Ainsi, une Décentralisation dézinguée sur l’autel du second mandat et un Acte 3 cosmétique et plein de chausse-trappes apparaissent comme les perches au moyen desquelles Macky Sall franchira allègrement la haie présidentielle que pourrait dresser – plus vite que prévu – le référendum imminent. Néanmoins, ne  divorçons pas d’avec la raison ! L’Histoire du Sénégal est plus importante et, surtout, infiniment plus significative que les courtes et individuelles carrières des uns et des autres. En définitive, que vaut une victoire personnelle ou partisane perceptiblement lourde de décadence nationale et de dégradation institutionnelle ? 
  

Voilà les soubassements d’une tension surréaliste qui dévitalise la démocratie quand elle n’esquinte pas la république. Du coup, le panorama devient surprenant au vu des marches systématiquement interdites.
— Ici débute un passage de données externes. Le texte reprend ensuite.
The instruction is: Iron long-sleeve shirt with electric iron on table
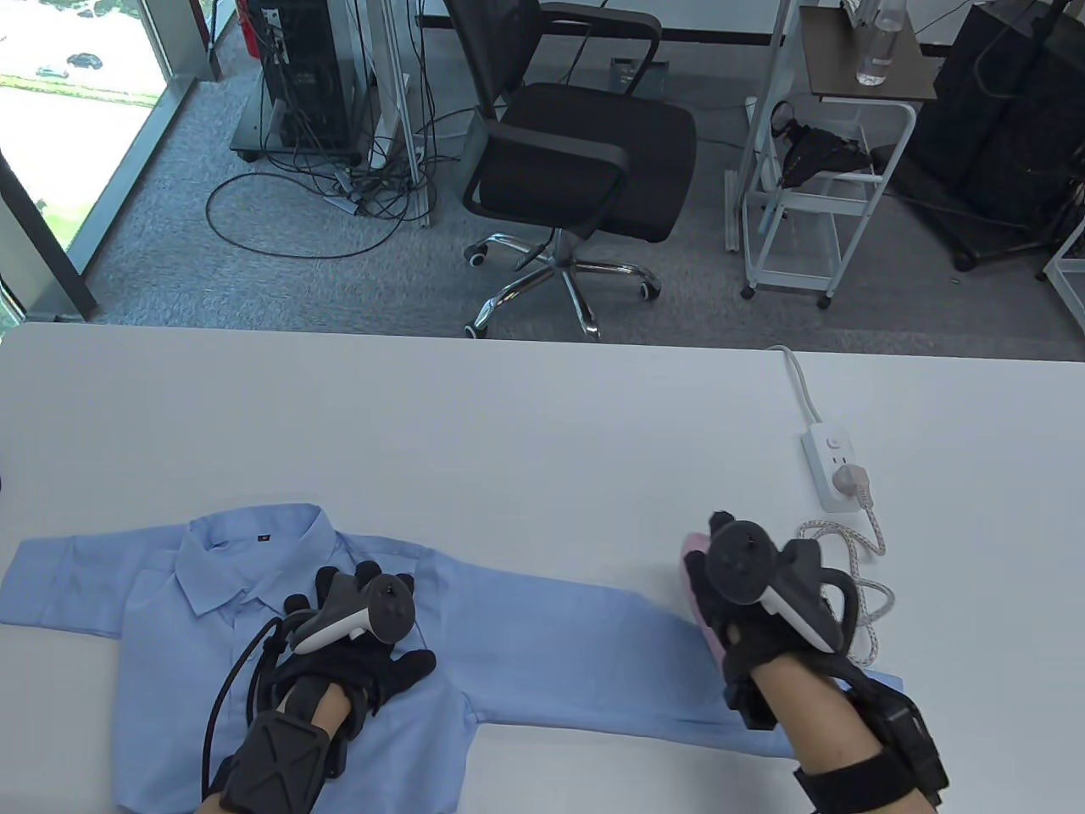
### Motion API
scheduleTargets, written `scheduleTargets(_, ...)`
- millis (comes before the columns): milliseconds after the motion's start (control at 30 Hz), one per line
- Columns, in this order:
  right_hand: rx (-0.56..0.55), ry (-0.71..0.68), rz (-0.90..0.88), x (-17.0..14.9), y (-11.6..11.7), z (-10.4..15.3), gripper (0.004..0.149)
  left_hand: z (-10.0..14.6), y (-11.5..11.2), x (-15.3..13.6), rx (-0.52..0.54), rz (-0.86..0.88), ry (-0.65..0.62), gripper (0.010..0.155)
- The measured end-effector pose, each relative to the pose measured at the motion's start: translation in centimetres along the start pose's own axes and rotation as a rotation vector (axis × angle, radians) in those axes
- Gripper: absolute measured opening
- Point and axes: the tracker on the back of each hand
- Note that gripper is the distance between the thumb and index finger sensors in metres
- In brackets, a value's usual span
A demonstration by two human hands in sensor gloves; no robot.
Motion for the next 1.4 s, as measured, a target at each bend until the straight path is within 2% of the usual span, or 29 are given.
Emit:
scheduleTargets(100, 0.02, -0.134, 0.058, 7.1, 1.1, -0.7, 0.061, 0.0, 0.0, 0.0, 0.001, -0.001, 0.0, 0.1)
scheduleTargets(233, 0.088, -0.245, 0.022, 13.5, 4.1, -1.3, 0.061, 0.0, 0.0, 0.0, 0.005, -0.002, 0.0, 0.1)
scheduleTargets(367, 0.162, -0.291, 0.048, 17.3, 7.3, -1.8, 0.061, 0.0, 0.0, 0.0, 0.007, -0.003, 0.001, 0.1)
scheduleTargets(467, 0.193, -0.279, 0.127, 18.7, 9.7, -2.2, 0.061, 0.0, -0.1, 0.0, 0.01, -0.004, 0.001, 0.1)
scheduleTargets(700, 0.179, -0.174, 0.125, 18.3, 9.7, -2.3, 0.062, 0.1, -0.1, 0.1, 0.012, -0.005, 0.001, 0.1)
scheduleTargets(933, 0.171, -0.1, 0.115, 15.9, 9.4, -2.3, 0.062, 0.1, -0.1, 0.0, 0.016, -0.003, 0.0, 0.1)
scheduleTargets(1133, 0.164, 0.01, 0.162, 10.7, 8.6, -2.4, 0.062, 0.1, -0.1, 0.0, 0.015, -0.002, 0.0, 0.1)
scheduleTargets(1400, 0.159, 0.079, 0.142, 4.5, 7.9, -1.4, 0.063, 0.1, -0.1, 0.0, 0.013, -0.001, 0.0, 0.1)
Point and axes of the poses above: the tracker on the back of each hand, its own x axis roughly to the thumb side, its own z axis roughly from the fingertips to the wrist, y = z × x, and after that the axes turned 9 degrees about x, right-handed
Chose cocasse dans une république laïque : seules les marches d’inspiration ou d’essence confrérique (occupation mi-autorisée, mi-spontanée de la rue contre la provocation inacceptable de Jeune Afrique) meublent le décor. Le Président Macky Sall qui rêve d’une laïcité ad vitam aeternam (la clause d’éternité en béton armé dans la réforme constitutionnelle) est encore au milieu du gué. Faute de sentinelles, dans son propre gouvernement, prêtes à défendre l’intangibilité de la laïcité. Car, deux de ses ministres (Mbaye Ndiaye et Mor Ngom) ont marché plus pour la défense de leur confrérie religieuse que pour la sauvegarde de la Constitution du pays.   
  

PS : Je recommande au ministre Abdoulaye Daouda Diallo, le livre-mémoires de Raymond Marcellin, le meilleur ministre de l’Intérieur français de l’Histoire, après Joseph Fouché. Ce Breton qui a servi successivement le Général De Gaulle et le Président Georges  Pompidou, fut également un modèle et une référence pour Charles Pasqua. Et – à contrario –  la bête noire du « Canard Enchainé ». Ces mémoires sont un livre de chevet pour les ministres de l’Intérieur des Etats démocratiques.